◆ Task item
Retype exactly the lines below, starting with the line that contains "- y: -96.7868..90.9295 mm" and ending with the last line; leave out any pictures.

◆ Source data
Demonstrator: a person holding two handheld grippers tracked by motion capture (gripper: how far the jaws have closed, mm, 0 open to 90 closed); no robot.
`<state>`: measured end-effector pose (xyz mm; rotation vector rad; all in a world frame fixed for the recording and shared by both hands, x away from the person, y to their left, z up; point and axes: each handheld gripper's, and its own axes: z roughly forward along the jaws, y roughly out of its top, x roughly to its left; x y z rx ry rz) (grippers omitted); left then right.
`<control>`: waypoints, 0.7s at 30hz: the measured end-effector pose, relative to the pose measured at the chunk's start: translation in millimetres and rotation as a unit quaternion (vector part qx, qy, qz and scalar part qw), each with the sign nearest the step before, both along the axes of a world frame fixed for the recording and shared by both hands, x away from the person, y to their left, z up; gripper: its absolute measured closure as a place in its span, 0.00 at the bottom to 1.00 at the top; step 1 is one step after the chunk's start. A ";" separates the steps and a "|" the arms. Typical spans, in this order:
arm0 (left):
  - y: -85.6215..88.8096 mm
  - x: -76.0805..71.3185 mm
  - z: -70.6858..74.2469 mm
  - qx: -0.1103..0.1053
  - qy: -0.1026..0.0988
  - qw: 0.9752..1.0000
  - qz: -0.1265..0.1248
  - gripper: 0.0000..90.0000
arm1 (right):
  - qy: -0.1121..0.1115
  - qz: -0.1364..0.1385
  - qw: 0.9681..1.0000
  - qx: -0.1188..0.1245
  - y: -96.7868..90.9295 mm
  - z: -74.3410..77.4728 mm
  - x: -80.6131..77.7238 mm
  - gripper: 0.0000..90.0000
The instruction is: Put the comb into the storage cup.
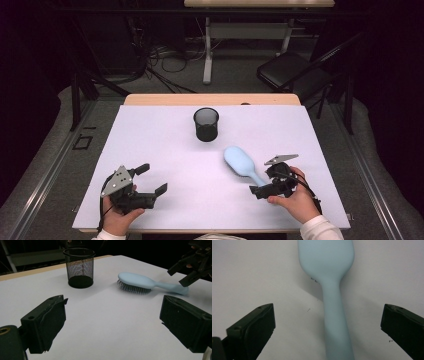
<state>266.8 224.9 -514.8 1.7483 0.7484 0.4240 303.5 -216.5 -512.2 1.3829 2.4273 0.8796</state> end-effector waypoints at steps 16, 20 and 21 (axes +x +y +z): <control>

◆ Output of the exercise
  - y: -96.7868..90.9295 mm
  - z: -74.3410..77.4728 mm
  - x: -80.6131..77.7238 mm
  - gripper: 0.0000..90.0000
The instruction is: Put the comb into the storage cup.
<state>266.8 224.9 -514.8 1.7483 0.7484 0.4240 303.5 -216.5 -512.2 1.3829 2.4273 0.8796</state> end-effector waypoints at steps 16, 20 and 21 (axes +x +y +z): <control>

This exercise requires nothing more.